TASK: Your task is to output the data exactly as it stands.
START RECORDED DATA
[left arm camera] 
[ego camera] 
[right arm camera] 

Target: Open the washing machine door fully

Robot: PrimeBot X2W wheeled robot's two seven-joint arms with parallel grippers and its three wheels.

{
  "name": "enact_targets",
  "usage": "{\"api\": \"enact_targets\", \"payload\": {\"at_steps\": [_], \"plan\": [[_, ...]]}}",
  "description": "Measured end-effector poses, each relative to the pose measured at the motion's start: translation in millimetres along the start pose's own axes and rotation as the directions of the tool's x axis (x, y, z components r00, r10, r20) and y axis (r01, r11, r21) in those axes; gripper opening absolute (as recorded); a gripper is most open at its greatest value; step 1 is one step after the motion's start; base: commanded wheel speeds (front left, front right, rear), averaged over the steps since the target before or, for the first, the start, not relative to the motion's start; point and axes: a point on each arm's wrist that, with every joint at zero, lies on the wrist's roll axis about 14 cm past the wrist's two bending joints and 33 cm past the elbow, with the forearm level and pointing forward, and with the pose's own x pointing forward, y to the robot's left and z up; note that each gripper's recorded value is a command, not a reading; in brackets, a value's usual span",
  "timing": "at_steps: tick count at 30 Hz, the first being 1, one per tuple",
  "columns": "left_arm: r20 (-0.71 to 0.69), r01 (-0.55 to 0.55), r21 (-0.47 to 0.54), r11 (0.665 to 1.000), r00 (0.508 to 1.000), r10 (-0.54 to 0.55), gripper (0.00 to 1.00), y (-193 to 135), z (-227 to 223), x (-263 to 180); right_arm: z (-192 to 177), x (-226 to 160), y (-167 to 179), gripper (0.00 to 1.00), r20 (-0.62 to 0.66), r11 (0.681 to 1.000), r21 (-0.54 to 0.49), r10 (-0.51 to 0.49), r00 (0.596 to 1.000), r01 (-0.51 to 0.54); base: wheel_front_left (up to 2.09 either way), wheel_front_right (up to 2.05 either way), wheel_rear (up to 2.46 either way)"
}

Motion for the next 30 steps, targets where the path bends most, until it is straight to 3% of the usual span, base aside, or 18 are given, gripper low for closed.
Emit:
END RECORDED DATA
OUTPUT BELOW:
[left arm camera] 
[ego camera] 
[right arm camera] 

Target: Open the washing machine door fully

Robot: PrimeBot X2W wheeled robot's two seven-joint arms with parallel grippers and its three wheels.

{
  "name": "enact_targets",
  "usage": "{\"api\": \"enact_targets\", \"payload\": {\"at_steps\": [_], \"plan\": [[_, ...]]}}",
  "description": "Measured end-effector poses, each relative to the pose measured at the motion's start: translation in millimetres along the start pose's own axes and rotation as the directions of the tool's x axis (x, y, z components r00, r10, r20) and y axis (r01, r11, r21) in those axes; gripper opening absolute (as recorded); a gripper is most open at its greatest value; step 1 is one step after the motion's start; base: commanded wheel speeds (front left, front right, rear), averaged over the steps since the target before or, for the first, the start, not relative to the motion's start; point and axes: a point on each arm's wrist that, with every joint at zero, lies on the wrist's roll axis about 14 cm past the wrist's two bending joints and 33 cm past the elbow, with the forearm level and pointing forward, and with the pose's own x pointing forward, y to the robot's left and z up; note that each gripper's recorded value is a command, not a reading; in brackets, a value's usual span",
  "timing": "at_steps: tick count at 30 Hz, the first being 1, one per tuple",
  "columns": "left_arm: r20 (-0.71 to 0.69), r01 (-0.55 to 0.55), r21 (-0.47 to 0.54), r11 (0.665 to 1.000), r00 (0.508 to 1.000), r10 (-0.54 to 0.55), gripper (0.00 to 1.00), y (-193 to 135), z (-227 to 223), x (-263 to 180); right_arm: z (-192 to 177), x (-226 to 160), y (-167 to 179), gripper (0.00 to 1.00), r20 (-0.62 to 0.66), r11 (0.681 to 1.000), r21 (-0.54 to 0.49), r10 (-0.51 to 0.49), r00 (0.596 to 1.000), r01 (-0.51 to 0.54); base: wheel_front_left (up to 2.09 either way), wheel_front_right (up to 2.05 either way), wheel_rear (up to 2.46 either way)"
}

Motion for the next 30 steps, targets where the path bends most, until it is straight to 3% of the usual span, base aside, or 18 are given, gripper low for closed.
Emit:

Nothing further is required for this answer.